2. The method of claim 1, further comprising the step of storing the text expression and the corresponding speech expression in the vocabulary if the frequency of use of said expression is greater than a predetermined threshold and said expressions were not previously stored.

3. The method of claim 2, further comprising the step of eliminating one or more text expressions and corresponding speech expressions from the vocabulary if the frequency of use of said expressions fall below the predetermined threshold.

4. The method of claim 3, wherein the storing and eliminating steps follow a caching technique for managing storage in the device.

5. The method of claim 3, wherein the storing and eliminating steps follow a database technique for managing storage in the device.

6. The method of claim 3, wherein execution of the eliminating step depends on whether additional storage room is required for the storing step.

7. The method of claim 1 , further comprising the steps of: receiving one or more vocabulary updates of frequently used text expressions from a source coupled to the device; synthesizing said text expressions into corresponding speech expressions; and updating the vocabulary with said text and corresponding speech expressions.

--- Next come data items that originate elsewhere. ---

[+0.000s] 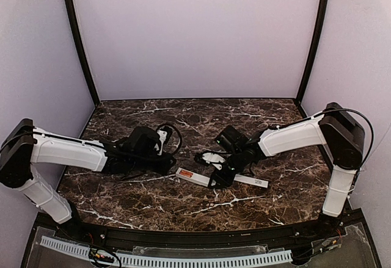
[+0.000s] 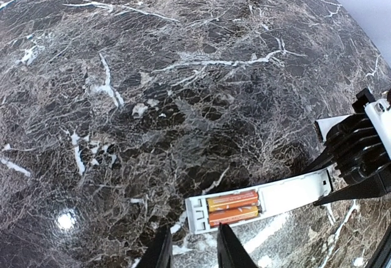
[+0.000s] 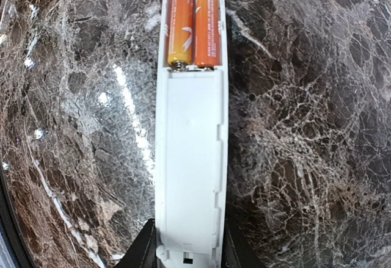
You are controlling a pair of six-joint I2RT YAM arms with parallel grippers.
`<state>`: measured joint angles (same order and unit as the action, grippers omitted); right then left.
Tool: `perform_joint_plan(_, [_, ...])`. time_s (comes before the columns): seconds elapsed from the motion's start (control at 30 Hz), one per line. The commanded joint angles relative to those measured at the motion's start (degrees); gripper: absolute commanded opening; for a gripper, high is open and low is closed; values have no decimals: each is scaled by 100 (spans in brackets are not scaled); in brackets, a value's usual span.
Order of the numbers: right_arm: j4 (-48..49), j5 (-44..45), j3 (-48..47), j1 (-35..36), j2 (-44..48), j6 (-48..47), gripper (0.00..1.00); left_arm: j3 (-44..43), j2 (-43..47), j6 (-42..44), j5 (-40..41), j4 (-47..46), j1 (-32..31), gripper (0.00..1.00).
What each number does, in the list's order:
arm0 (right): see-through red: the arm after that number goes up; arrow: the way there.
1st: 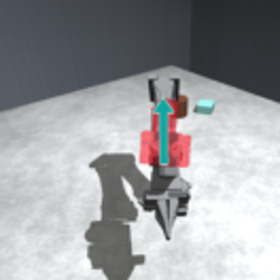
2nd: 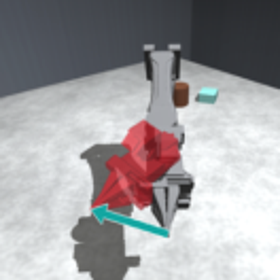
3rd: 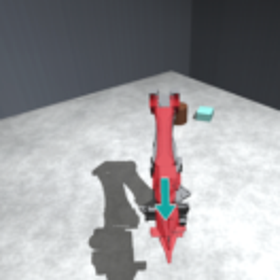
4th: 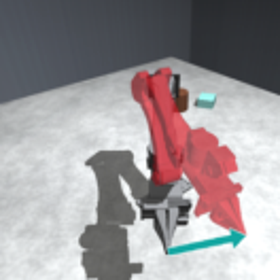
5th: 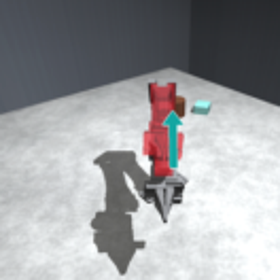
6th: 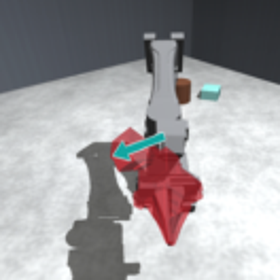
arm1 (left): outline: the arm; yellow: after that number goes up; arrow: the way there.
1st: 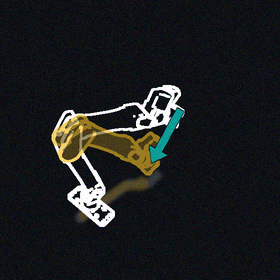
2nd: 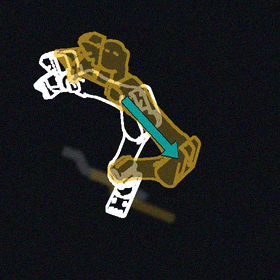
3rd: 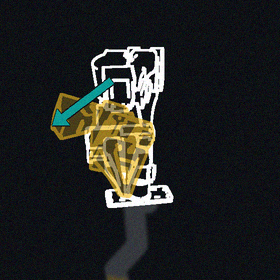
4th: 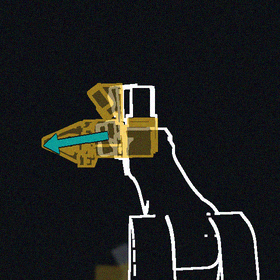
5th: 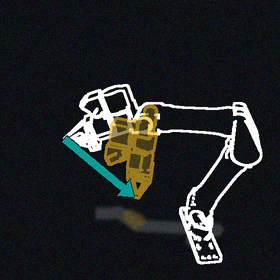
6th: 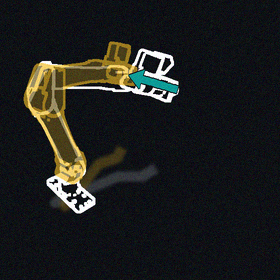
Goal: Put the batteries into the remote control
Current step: Adjust the remote control without the battery cover at the center of the board.
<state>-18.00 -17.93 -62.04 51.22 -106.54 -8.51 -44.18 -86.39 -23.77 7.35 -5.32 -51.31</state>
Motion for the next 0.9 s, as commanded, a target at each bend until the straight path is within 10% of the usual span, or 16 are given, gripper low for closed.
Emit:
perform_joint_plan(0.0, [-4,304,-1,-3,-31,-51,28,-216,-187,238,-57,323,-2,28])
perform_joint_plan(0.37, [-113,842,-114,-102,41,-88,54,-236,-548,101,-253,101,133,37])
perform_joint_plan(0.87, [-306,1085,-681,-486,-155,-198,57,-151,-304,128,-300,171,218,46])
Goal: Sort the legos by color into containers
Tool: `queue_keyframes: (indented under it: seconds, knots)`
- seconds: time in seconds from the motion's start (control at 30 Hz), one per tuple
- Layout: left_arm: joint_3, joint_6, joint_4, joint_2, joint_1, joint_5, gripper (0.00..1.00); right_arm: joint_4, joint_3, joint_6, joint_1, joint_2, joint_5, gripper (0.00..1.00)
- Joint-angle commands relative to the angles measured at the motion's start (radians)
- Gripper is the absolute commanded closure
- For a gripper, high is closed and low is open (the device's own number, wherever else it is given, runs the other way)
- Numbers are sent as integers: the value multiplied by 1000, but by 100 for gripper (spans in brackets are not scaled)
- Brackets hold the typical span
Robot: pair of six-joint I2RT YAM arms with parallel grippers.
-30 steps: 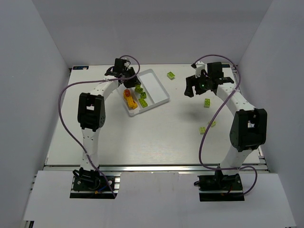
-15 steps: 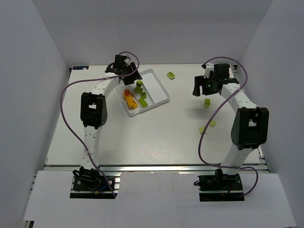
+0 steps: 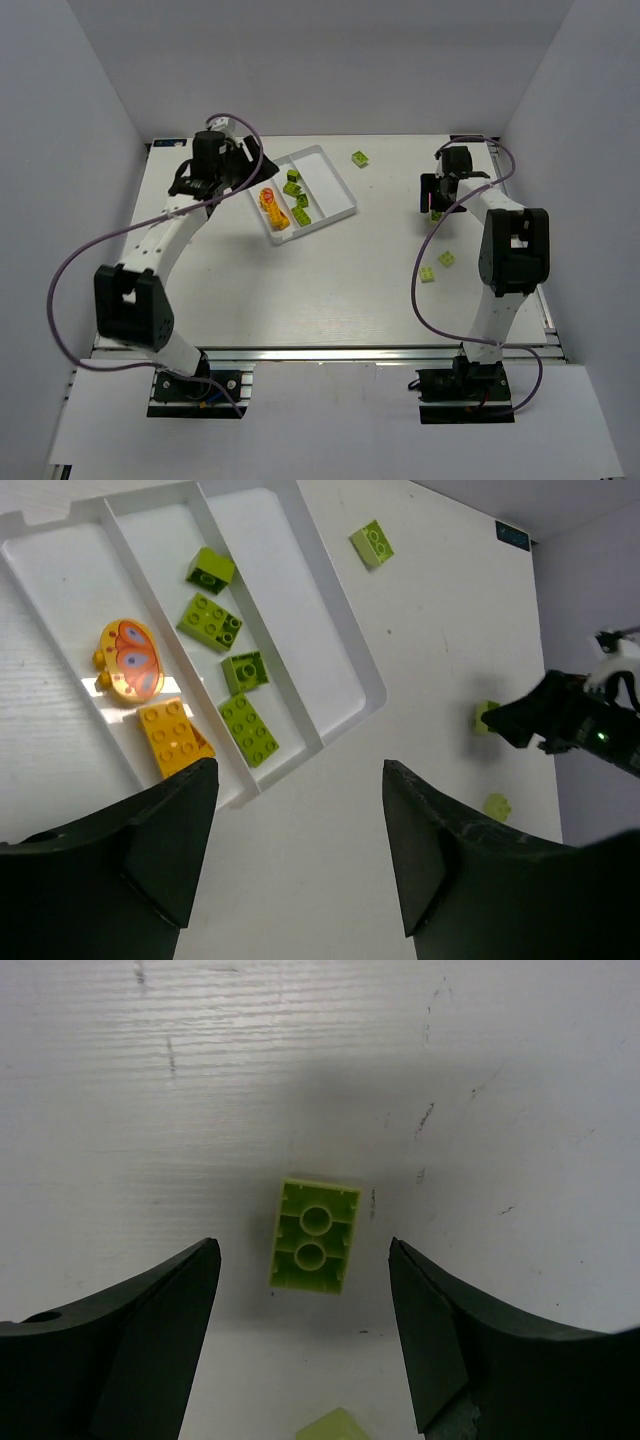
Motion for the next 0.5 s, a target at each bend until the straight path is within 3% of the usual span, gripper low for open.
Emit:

8. The method of claim 1, further comprising the step of sharing the vocabulary among a plurality of applications operating in the device.

9. A device, comprising: an audio system; a memory; and a processor coupled to the foregoing elements, wherein the processor is programmed to: determine if a text expression from an application operating in the device is in a vocabulary; select a corresponding speech expression from the vocabulary if the text expression is included therein; synthesize the text expression into a corresponding speech expression if said text expression is not in the vocabulary; play said corresponding speech expression audibly from the device; monitor a frequency of use of said text expression; store the text expression and the corresponding speech expression in the vocabulary if the frequency of use of said expression is greater than a predetermined threshold and said expressions were not previously stored; eliminate one or more text expressions and corresponding speech expressions from the vocabulary if the frequency of use of said expressions falls below the predetermined threshold; and repeat the foregoing steps during operation of the application.

10. The device of claim 9, wherein the device further includes an input port, and wherein the processor is further programmed to: receive one or more vocabulary updates of frequently used text expressions from a source coupled to the input port; synthesize said text expressions into corresponding speech expressions; and update the vocabulary with said text and corresponding speech expressions.